Positivism simply means that law is something that is "posited": laws are validly made in accordance with socially accepted rules. The positivist view on law can be seen to cover two broad principles: Firstly, that laws may seek to enforce justice, morality, or any other normative end, but their success or failure in doing so does not determine their validity. Provided a law is properly formed, in accordance with the rules recognized in the society concerned, it is a valid law, regardless of whether it is just by some other standard. Secondly, that law is nothing more than a set of rules to provide order and governance of society. No legal positivist, however, argues that it follows that the law is therefore to be obeyed, no matter what. This is seen as a separate question entirely.
  1. What the law is - is determined by historical social practice (resulting in rules)
  2. What the law ought to be" - is determined by moral considerations.
One of the earliest legal positivists was Jeremy Bentham. Bentham was an early and staunch supporter of the utilitarian concept (along with Hume), an avid prison reformer, advocate for democracy, and strongly atheist. Bentham's views about law and jurisprudence were popularized by his student, John Austin. Austin was the first chair of law at the new University of London from 1829. Austin's utilitarian answer to "what is law?" was that law is "commands, backed by threat of sanctions, from a sovereign, to whom people have a habit of obedience". Contemporary legal positivists have long abandoned this view, and have criticised its oversimplification, H. L. A. Hart particularly.

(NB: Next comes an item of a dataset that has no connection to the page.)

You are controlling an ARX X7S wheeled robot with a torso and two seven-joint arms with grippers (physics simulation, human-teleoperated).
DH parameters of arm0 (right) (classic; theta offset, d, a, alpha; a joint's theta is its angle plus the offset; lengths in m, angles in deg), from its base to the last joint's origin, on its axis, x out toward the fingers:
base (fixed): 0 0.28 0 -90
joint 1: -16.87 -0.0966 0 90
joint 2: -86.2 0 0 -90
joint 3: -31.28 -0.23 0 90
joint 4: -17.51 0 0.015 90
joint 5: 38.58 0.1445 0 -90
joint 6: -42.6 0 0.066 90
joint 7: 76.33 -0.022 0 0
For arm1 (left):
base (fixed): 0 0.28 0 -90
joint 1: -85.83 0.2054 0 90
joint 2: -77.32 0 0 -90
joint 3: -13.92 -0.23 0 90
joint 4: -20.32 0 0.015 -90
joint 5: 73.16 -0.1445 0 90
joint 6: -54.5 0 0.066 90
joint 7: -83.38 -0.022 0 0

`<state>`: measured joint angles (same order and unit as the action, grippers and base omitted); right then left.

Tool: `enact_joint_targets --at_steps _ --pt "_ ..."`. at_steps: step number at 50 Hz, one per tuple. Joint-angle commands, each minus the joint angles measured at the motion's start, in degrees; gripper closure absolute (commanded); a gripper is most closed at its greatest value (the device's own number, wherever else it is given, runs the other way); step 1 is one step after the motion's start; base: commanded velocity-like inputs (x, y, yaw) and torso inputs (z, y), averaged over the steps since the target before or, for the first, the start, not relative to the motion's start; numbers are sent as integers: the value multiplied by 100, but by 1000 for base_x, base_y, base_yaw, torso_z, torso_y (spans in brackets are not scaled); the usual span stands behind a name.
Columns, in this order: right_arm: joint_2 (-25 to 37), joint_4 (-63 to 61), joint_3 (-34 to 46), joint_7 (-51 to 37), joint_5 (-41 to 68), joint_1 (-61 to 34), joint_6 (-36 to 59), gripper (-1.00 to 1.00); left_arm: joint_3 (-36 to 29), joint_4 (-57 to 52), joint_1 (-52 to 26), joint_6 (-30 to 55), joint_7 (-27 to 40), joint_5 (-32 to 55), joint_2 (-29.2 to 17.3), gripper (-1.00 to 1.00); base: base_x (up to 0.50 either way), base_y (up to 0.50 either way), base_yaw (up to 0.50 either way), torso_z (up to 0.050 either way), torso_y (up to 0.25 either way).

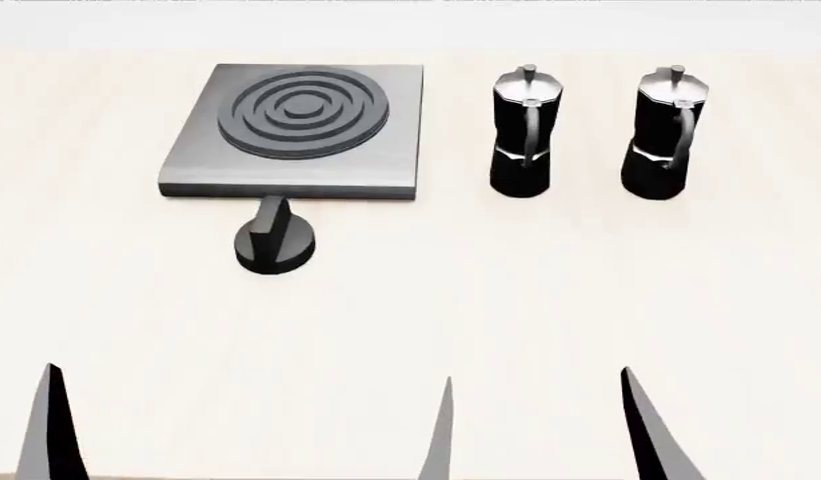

Hans Kelsen is considered one of the preeminent jurists of the 20th century and has been highly influential in Europe and Latin America, although less so in common-law countries. His Pure Theory of Law aims to describe law as binding norms while at the same time refusing, itself, to evaluate those norms. That is, 'legal science' is to be separated from 'legal politics'. Central to the Pure Theory of Law is the notion of a 'basic norm (Grundnorm)' - a hypothetical norm, presupposed by the jurist, from which in a hierarchy all 'lower' norms in a legal system, beginning with constitutional law, are understood to derive their authority or 'bindingness'. In this way, Kelsen contends, the bindingness of legal norms, their specifically 'legal' character, can be understood without tracing it ultimately to some suprahuman source such as God, personified Nature or - of great importance in his time - a personified State or Nation.

In the Anglophone world, the pivotal writer was H. L. A. Hart, who argued that the law should be understood as a system of social rules. Hart rejected Kelsen's views that sanctions were essential to law and that a normative social phenomenon, like law, can not be grounded in non-normative social facts. Hart revived analytical jurisprudence as an important theoretical debate in the twentieth century through his book The Concept of Law. As the professor of jurisprudence at Oxford University, Hart argued that law is a 'system of rules'.

Rules, said Hart, are divided into primary rules (rules of conduct) and secondary rules (rules addressed to officials to administer primary rules). Secondary rules are divided into rules of adjudication (to resolve legal disputes), rules of change (allowing laws to be varied) and the rule of recognition (allowing laws to be identified as valid). The "rule of recognition", a customary practice of the officials (especially judges) that identifies certain acts and decisions as sources of law. A pivotal book on Hart was written by Neil MacCormick in 1981 (second edition due in 2007), which further refined and offered some important criticisms that led MacCormick to develop his own theory (the best example of which is his recently published Institutions of Law, 2007). Other important critiques have included that of Ronald Dworkin, John Finnis, and Joseph Raz.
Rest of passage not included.